Nel complesso, la Banca centrale europea è sulla traiettoria giusta per raggiungere gli obiettivi che si è posta in termini di riduzione delle emissioni per le obbligazioni societarie che detiene ai fini di politica monetaria. E questo calcolo è anche più completo perché, per la prima volta, comprende anche le emissioni indirette, cioè quelle che le imprese generano nella loro catena del valore (che sono l’assoluta maggioranza).
Tra il ridimensionamento dei portafogli e il debutto delle metriche calibrate per l’inflazione
Questo risultato è però “viziato” dal fatto che sono arrivati a scadenza molti titoli acquistati con il quantitative easing. Considerato che i portafogli considerati nel report si sono ridotti del 13% in termini nominali, è inevitabile che si riducano anche le emissioni a loro associate. In più, in passato la Banca centrale europea poteva orientare i nuovi acquisti verso emittenti che “pesano” meno sul clima; oggi questa possibilità è venuta meno.

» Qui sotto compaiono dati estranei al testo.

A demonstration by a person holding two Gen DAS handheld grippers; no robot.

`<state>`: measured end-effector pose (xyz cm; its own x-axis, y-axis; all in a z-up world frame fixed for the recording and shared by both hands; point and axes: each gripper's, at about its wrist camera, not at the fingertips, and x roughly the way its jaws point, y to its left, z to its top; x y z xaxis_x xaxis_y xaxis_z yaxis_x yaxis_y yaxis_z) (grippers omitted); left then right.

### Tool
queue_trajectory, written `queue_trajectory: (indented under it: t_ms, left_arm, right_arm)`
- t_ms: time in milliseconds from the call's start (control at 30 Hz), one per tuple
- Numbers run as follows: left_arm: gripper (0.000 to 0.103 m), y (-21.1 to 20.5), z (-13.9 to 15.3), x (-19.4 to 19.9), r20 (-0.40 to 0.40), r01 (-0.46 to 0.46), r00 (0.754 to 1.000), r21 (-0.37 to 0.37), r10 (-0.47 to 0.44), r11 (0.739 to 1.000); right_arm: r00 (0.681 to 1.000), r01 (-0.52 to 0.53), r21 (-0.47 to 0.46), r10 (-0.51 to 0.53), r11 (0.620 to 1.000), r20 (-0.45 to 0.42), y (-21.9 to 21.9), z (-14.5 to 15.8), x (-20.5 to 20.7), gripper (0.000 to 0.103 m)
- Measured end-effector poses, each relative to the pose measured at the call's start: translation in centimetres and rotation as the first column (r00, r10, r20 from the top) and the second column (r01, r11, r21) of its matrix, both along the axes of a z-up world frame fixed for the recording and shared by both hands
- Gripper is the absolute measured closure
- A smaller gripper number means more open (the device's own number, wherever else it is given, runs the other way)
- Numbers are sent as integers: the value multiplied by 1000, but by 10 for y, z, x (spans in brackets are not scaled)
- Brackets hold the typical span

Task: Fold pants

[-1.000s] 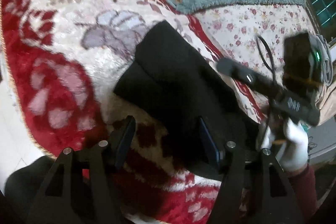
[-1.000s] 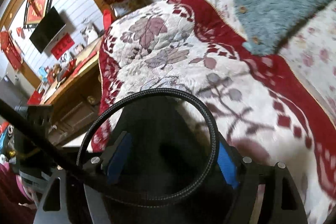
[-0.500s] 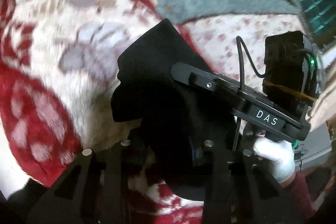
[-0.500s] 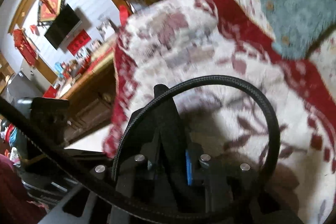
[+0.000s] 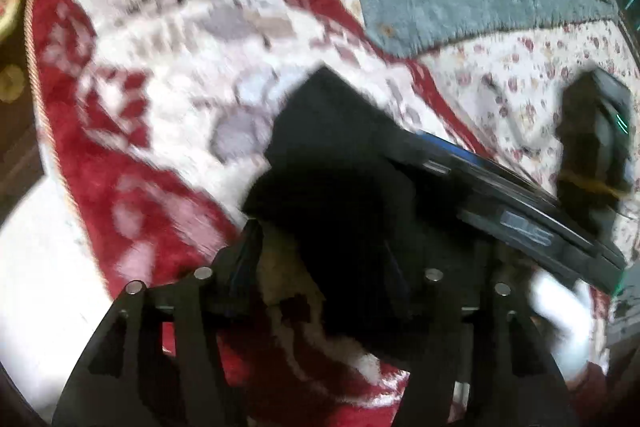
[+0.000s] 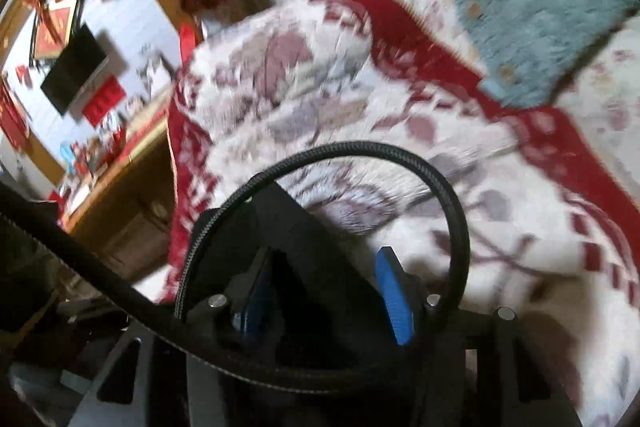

Le emissioni dei portafogli della Banca centrale europea, dunque, continueranno a scendere solo se le imprese e i governi abbatteranno la propria impronta climatica.
C’è un’altra possibile distorsione che la Banca centrale europea riconosce esplicitamente. Molti degli indicatori utilizzati per misurare la decarbonizzazione mettono in rapporto le emissioni con i ricavi delle imprese. Quando l’inflazione aumenta, però, crescono anche i ricavi nominali, anche a parità di attività economica ed emissioni. Il rischio è quindi quello di registrare un miglioramento dell’intensità di CO2 che è solo “contabile” ma non ha alcun effetto sul mondo reale. Per evitarlo, e fotografare in modo più preciso i miglioramenti effettivi, la Bce ha introdotto per la prima volta una serie di metriche corrette per l’inflazione.
Anche gli investimenti della Banca centrale europea diventano un po’ più verdi
In un report separato la Banca centrale europea esamina anche i suoi portafogli non monetari, cioè il fondo pensione dei dipendenti e i fondi propri che gestisce direttamente. In questo caso le cifre sono molto più contenute (si parla di 26 miliardi di euro) ma il margine d’azione è ben maggiore, perché non esiste più il vincolo di neutralità sul mercato. Di conseguenza, anche i risultati sono più interessanti. Nel 2025 l’impronta di CO2 del fondo pensione è diminuita dell’11%, restando dunque sulla buona strada per rispettare l’impegno del meno 40% entro il 2030 rispetto ai livelli del 2023. Cresce – dal 28 al 33% – la percentuale di obbligazioni verdi nel portafoglio patrimoniale della Bce, per un valore complessivo di 7,6 miliardi di euro.